Libraries, he says, are like safe havens that enable us to learn from those who are no longer there with us. By writing books, these writers made the knowledge accessible and incremental. Just imagine if people in history hadn’t written diaries and journals. Life would be so empty and boring with just the current affairs. We wouldn’t know anything about historical empires, inspiring stories of people, and lives of people in old times, without having read all these ancient bookrolls and paperbound journals.

“If you want to be intelligent, read fairy tales. If you want to be more intelligent read more fairy tales,” Einstein said it quite precisely.

At the same time, although we look to the history to have glimpses of human past, creativity, paradoxically, lies in the present moment. Storytellers use memories of the past to create heartwarming stories in the present moment. Its just like making a chair. It comes with a set of instructions and a rulebook. Failing to follow it can leave some hinges loose, which will cause the chair to topple when someone sits in it, making the person trip & fall, perhaps even causing injury. So, art requires following of rules. But once we learn to follow these rules, we can then learn to break them too.


 

In the book, the author also talks about “ideas.” Even though most ideas stem from imagination, they are not always false or illusory. Sometimes they can be true. And they need to be expressed, otherwise, they just linger in space, hovering above our heads like clouds or question marks. Stories need to be told. That’s why both writing and reading fiction are so cathartic.

Fiction is not just a story spun and woven from the wizardry of a writer’s mind, but is also a tool to cultivate empathy. When one reads a book of fiction, it proffers them the feeling that they aren’t alone; in their struggles and sorrows, in their pains and plights, and all the bittersweet melancholies that weep in their hearts from remnants and impressions of everyday lives.

“Make interesting, amazing, glorious, fantastic mistakes. Break rules. Leave the world more interesting for your being here. Make good art,” the author writes.
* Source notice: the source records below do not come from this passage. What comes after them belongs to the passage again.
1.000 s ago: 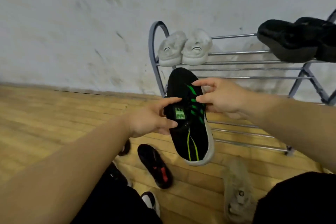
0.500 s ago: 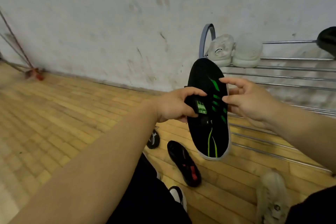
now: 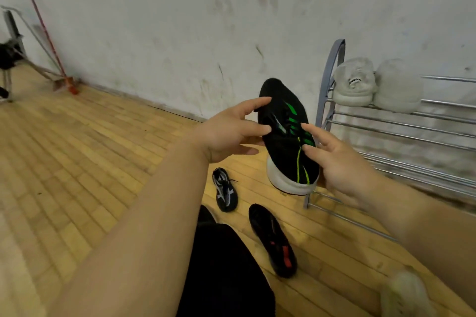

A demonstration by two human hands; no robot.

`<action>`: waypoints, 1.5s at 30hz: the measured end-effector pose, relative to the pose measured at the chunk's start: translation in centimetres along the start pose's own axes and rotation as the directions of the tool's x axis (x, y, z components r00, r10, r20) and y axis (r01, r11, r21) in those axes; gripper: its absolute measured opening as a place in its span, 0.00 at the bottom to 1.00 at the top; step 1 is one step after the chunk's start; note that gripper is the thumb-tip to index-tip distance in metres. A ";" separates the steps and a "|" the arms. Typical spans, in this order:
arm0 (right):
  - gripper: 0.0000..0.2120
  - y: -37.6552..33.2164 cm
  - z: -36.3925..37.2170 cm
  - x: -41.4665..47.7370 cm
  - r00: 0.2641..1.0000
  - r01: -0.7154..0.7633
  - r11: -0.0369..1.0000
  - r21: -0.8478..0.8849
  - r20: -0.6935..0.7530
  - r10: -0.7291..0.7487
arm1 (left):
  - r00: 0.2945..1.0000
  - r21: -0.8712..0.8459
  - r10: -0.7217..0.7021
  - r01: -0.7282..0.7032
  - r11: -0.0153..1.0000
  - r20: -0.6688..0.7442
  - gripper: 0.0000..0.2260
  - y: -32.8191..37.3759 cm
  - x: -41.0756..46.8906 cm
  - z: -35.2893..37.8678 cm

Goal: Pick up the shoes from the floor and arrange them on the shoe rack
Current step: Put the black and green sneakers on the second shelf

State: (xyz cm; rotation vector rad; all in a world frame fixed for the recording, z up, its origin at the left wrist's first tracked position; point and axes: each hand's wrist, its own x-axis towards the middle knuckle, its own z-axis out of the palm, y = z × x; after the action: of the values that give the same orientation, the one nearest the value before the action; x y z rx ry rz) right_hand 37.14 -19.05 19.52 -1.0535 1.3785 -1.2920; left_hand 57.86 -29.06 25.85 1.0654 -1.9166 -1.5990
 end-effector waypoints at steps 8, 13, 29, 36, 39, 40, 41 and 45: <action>0.22 6.7 1.0 3.1 0.997 -0.062 0.936 -0.346 0.022 0.074 | 0.980 0.141 -0.192 0.198 0.970 -0.057 0.27 -7.6 0.3 -3.6; 0.23 12.9 1.4 6.2 0.953 -0.163 0.836 -0.525 0.137 0.272 | 0.826 0.023 -0.452 0.487 0.873 -0.335 0.29 -25.0 1.5 -4.3; 0.23 27.2 6.4 15.1 0.881 -0.275 0.791 -0.546 0.187 0.435 | 0.570 -0.284 -0.706 0.656 0.699 -0.421 0.31 -48.0 3.8 -0.3; 0.22 19.2 4.3 14.8 0.913 -0.089 0.715 -0.693 0.230 0.336 | 0.645 -0.560 -0.705 0.480 0.675 -0.297 0.25 -40.2 3.3 -1.2; 0.22 11.8 2.0 13.0 0.942 0.039 0.656 -0.754 0.247 0.227 | 0.782 -0.461 -0.528 0.354 0.814 -0.331 0.25 -32.9 3.4 -2.4; 0.22 9.2 1.1 12.0 0.954 0.086 0.641 -0.763 0.249 0.168 | 0.820 -0.418 -0.452 0.295 0.859 -0.351 0.25 -29.9 3.4 -2.8; 0.22 6.6 0.1 10.8 0.964 0.130 0.621 -0.773 0.246 0.104 | 0.852 -0.377 -0.375 0.232 0.896 -0.366 0.25 -26.7 3.4 -3.0; 0.22 -1.5 -4.6 5.6 0.978 0.209 0.568 -0.796 0.158 -0.138 | 0.918 -0.202 -0.083 0.003 0.979 -0.389 0.27 -14.5 3.1 -2.6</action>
State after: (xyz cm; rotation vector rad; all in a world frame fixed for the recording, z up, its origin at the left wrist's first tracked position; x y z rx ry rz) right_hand 31.58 -23.83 20.62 -1.8803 1.9011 -0.6749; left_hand 62.00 -33.70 12.18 1.2409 -1.4457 -1.4277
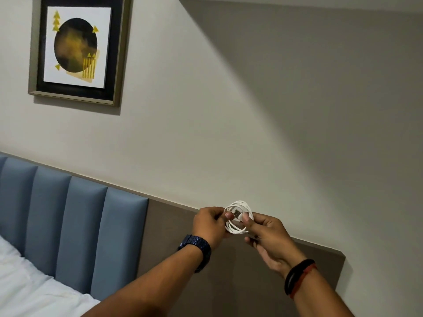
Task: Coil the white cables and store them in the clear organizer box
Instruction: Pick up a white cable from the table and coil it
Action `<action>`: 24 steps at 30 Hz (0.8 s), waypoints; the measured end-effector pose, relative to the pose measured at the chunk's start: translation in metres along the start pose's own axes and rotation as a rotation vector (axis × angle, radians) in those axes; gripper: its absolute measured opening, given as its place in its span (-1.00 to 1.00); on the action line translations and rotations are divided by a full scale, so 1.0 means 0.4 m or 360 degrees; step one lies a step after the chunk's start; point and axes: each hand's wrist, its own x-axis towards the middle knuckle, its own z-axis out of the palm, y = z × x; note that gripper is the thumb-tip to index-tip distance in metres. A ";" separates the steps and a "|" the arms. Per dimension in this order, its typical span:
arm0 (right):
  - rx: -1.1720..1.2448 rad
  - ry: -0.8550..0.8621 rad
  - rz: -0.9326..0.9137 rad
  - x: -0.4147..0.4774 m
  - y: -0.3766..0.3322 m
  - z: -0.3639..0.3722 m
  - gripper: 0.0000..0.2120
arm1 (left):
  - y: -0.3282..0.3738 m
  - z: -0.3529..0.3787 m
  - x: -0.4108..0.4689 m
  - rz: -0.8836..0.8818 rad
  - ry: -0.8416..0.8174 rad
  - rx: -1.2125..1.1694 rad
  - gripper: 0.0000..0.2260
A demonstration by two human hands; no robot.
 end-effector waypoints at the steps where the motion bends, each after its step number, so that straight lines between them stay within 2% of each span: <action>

And when you do, you need to be thick-skinned, because there will always be things like failure and criticism. A lot of these. We must let people be free to think whatever they want to think, about the story or a poem that we have written, or anything else.

And whatever happens, remember to enjoy the journey. Love your job. In the book, Neil Gaiman says, “I didn’t have a career. I just did the next thing on the list of things I wanted to do. I learned to write by writing.” He said he worked like it was an adventure. He did the things until he loved doing them, and when he stopped loving them, he stopped doing them. “Life didn’t feel like work,” he wrote.

The main thing, in the end, is to be an artist - the artist who expresses their heart’s deepest song, who carves the world they desire to witness, and who is not afraid of getting rejected. Looking at the process of writing, storytelling or art creation as a metamorphosis or as a cosmic phenomenon, one can remain detached from one’s own creation, which is important.

So, make good art, tell stories, weave poetry, and enjoy what you do, because life is too short to do anything less than that!